The study will investigate the ability of SSO2 therapy to reduce infarct size after AMI, and is being conducted to support a premarket approval submission to the US Food and Drug Administration.

“Many heart attack patients suffer from large anterior infarcts after angioplasty and stenting, which carry a poorer prognosis in terms of mortality and the potential for future heart failure,” saysShukri David, physician chair of the Heart & Vascular Center of Excellence at St. John Providence Health System near Detroit, USA, and an investigator for this study. “This important study of SSO2 Therapy may provide physicians with an additional intervention that further improves outcomes for our heart attack patients.”

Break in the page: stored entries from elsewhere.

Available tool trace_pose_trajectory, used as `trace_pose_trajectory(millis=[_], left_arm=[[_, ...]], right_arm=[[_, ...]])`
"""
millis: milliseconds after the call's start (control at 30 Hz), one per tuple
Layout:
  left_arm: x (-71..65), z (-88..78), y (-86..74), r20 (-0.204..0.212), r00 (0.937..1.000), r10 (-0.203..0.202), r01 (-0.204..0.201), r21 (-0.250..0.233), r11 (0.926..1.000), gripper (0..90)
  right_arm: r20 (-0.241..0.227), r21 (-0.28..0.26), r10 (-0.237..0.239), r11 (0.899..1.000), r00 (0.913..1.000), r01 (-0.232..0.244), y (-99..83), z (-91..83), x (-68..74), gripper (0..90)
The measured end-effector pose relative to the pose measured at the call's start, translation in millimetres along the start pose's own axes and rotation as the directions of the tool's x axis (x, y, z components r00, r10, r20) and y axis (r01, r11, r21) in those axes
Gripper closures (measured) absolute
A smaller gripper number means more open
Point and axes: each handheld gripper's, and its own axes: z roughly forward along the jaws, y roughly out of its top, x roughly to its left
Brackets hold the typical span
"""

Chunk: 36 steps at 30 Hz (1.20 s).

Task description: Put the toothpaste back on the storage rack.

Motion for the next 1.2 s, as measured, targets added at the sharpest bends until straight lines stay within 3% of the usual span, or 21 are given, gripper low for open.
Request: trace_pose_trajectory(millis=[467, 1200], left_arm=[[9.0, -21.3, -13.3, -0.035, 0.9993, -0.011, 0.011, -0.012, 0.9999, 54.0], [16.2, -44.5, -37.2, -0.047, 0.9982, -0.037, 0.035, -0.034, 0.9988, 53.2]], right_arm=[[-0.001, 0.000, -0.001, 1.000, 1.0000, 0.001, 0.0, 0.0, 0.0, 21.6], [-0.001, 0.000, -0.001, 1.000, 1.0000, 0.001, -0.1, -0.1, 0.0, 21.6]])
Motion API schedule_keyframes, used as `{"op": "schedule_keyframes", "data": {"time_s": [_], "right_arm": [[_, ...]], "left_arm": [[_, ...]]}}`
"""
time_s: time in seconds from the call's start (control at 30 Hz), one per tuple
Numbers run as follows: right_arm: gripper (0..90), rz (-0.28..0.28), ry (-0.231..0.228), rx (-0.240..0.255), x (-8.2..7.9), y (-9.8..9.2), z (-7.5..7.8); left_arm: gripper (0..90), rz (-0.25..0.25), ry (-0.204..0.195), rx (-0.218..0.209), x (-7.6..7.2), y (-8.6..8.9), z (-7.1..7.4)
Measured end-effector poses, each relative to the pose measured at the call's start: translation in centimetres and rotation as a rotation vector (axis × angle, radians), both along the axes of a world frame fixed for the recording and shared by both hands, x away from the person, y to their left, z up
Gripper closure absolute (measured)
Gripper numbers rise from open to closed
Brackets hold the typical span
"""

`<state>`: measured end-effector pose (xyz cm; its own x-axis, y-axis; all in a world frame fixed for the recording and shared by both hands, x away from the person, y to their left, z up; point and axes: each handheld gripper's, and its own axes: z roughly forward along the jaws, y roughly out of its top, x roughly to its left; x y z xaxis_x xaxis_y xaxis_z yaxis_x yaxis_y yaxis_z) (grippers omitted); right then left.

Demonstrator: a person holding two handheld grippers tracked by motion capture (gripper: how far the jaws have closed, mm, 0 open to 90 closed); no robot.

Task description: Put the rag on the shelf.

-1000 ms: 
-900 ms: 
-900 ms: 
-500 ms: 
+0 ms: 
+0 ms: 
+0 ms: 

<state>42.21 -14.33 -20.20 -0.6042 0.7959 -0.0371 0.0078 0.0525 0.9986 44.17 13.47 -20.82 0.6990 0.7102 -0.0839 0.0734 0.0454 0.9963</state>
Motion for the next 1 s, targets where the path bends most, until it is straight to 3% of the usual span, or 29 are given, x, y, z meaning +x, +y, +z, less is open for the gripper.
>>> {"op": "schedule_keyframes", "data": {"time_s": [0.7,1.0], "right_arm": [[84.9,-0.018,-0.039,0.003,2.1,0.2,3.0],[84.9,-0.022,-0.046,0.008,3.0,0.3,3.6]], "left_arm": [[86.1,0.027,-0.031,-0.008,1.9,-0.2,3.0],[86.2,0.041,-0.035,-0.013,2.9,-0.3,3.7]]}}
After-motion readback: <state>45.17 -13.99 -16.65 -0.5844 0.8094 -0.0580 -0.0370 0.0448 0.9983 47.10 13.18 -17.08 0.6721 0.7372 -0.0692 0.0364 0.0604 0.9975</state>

Called the IC-HOT (Evaluation of Intracoronary Hyperoxemic Oxygen Therapy) study, it will enrol 100 subjects at up to 15 investigational centres in the USA. The primary objective of the study is to collect confirmatory data supporting the safety and effectiveness of SSO2 therapy in treatment of anterior AMI patients who have undergone successful percutaneous coronary intervention (PCI) with stenting within six hours of experiencing AMI symptoms.

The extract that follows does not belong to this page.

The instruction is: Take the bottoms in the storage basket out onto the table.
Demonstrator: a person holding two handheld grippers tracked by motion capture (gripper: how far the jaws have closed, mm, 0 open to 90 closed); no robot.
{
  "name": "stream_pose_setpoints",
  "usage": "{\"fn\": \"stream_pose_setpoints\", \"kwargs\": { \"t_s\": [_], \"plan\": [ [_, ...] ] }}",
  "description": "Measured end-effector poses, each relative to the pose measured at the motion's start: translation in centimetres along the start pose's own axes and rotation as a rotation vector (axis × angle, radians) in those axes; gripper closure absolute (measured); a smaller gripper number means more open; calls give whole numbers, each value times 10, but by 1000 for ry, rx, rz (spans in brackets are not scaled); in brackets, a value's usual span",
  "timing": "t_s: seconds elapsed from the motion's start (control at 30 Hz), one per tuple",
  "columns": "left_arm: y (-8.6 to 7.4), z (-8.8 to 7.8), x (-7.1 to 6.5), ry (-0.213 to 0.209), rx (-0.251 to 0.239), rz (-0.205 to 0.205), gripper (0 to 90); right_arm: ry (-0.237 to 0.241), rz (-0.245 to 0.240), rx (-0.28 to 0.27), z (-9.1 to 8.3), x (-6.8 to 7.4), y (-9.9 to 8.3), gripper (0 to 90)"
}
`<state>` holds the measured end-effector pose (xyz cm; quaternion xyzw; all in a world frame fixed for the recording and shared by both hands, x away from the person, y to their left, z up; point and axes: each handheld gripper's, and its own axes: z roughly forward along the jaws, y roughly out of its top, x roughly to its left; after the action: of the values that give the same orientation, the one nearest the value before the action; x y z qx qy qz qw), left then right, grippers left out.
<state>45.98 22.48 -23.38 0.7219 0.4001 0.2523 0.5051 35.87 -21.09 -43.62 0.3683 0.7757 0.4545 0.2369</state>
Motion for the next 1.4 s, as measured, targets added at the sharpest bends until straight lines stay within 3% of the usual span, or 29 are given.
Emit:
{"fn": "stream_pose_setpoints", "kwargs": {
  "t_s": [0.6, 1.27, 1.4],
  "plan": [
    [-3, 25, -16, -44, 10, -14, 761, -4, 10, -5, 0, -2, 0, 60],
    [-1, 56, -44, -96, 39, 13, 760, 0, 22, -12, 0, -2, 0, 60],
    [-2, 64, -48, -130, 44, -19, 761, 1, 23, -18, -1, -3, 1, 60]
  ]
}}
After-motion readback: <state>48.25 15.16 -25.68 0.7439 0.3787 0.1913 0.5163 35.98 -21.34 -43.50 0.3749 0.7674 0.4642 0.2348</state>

SSO2 therapy is intended to provide interventional cardiologists with a first treatment option beyond PCI to salvage heart muscle in heart attack patients.  SSO2 therapy, adjunctive to PCI, is a solution of highly oxygenated saline mixed with the patient’s own blood, delivered through a catheter to the targeted ischaemic area of the heart. SSO2 therapy is intended to salvage the jeopardised myocardium and thus reduce infarct size. Multiple peer-reviewed studies have demonstrated the infarct size reduction achieved by SSO2 therapy as clinically significant compared to PCI alone. 

“This study moves us another step closer to our goal of improving treatment options in the USA for physicians to provide to their heart attack patients,” says Kevin T Larkin, president and chief executive officer of TherOx.